Durch ein elektronisches Fahrtenbuch Steuern sparen?

 

Grundsätzlich dient ein Fahrtenbuch der Vorlage beim Finanzamt, wenn man nicht nur berufliche, sondern auch private Fahrten mit dem Firmenwagen tätigt. Anhand des Fahrtenbuchs kann das Finanzamt dann feststellen, wie hoch tatsächlich die private Nutzung war, da diese auch privat versteuert werden muss. Sinnvoll ist das Fahrtenbuch für diejenigen, die ihr Fahrzeug fast kaum zum privaten Gebrauch nutzen.

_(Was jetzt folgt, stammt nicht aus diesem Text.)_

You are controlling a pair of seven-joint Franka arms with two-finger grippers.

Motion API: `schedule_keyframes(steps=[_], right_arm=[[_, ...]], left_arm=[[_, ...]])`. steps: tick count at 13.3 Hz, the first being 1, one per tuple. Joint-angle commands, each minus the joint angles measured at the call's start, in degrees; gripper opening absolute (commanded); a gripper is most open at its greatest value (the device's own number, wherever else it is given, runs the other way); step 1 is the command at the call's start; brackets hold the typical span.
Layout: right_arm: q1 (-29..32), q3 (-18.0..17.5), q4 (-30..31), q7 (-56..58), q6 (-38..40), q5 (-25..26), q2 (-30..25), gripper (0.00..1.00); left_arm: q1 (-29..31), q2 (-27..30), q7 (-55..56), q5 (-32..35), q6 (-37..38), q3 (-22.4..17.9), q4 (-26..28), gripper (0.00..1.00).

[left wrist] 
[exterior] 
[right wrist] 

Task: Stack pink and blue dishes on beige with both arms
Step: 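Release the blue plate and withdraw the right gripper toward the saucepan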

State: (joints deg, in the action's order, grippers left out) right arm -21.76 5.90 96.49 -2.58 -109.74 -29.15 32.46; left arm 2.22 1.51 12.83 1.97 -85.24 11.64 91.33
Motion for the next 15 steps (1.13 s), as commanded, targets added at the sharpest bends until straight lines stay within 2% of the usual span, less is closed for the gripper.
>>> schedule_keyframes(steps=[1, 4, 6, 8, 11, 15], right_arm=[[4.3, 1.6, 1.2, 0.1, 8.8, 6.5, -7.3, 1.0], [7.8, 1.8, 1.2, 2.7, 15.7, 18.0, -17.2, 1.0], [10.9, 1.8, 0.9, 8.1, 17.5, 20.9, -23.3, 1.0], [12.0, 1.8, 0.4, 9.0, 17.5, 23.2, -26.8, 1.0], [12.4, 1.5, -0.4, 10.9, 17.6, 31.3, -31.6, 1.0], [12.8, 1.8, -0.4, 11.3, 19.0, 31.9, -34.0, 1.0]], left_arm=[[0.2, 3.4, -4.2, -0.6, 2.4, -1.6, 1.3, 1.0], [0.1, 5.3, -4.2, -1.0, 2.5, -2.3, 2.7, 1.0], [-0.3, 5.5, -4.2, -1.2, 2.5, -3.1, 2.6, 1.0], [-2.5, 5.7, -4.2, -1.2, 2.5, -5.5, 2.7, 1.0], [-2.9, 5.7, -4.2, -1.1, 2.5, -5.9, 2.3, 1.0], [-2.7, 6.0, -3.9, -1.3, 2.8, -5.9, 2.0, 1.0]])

Denn grundsätzlich gilt die 1-Prozent-Regelung, bei der davon ausgegangen wird, dass das Fahrzeug im Gegenwert von einem Prozent des Bruttolistenpreises monatlich privat genutzt wird. Fährt man weniger, sollte man ein Fahrtenbuch anschaffen.

 

Elektronisches Fahrtenbuch besser als ein Schriftliches?

 

Ob ein elektronisches Fahrtenbuch besser geeignet ist, als ein Handschriftliches ist fraglich. Die Vorrausetzungen die an ein elektronisches Fahrtenbuch gestellt werden, sind nämlich höher als die des Schriftlichen. Damit es vom Finanzamt anerkannt wird, muss es ordnungsgemäß angelegt sein. Das bedeutet nach der Rechtssprechung, es muss vollständig und richtig, sowie zeitnah und fortlaufend sein. Vor allem nachträgliche Änderungen müssen ausgeschlossen werden können – es darf also nicht manipulierbar sein.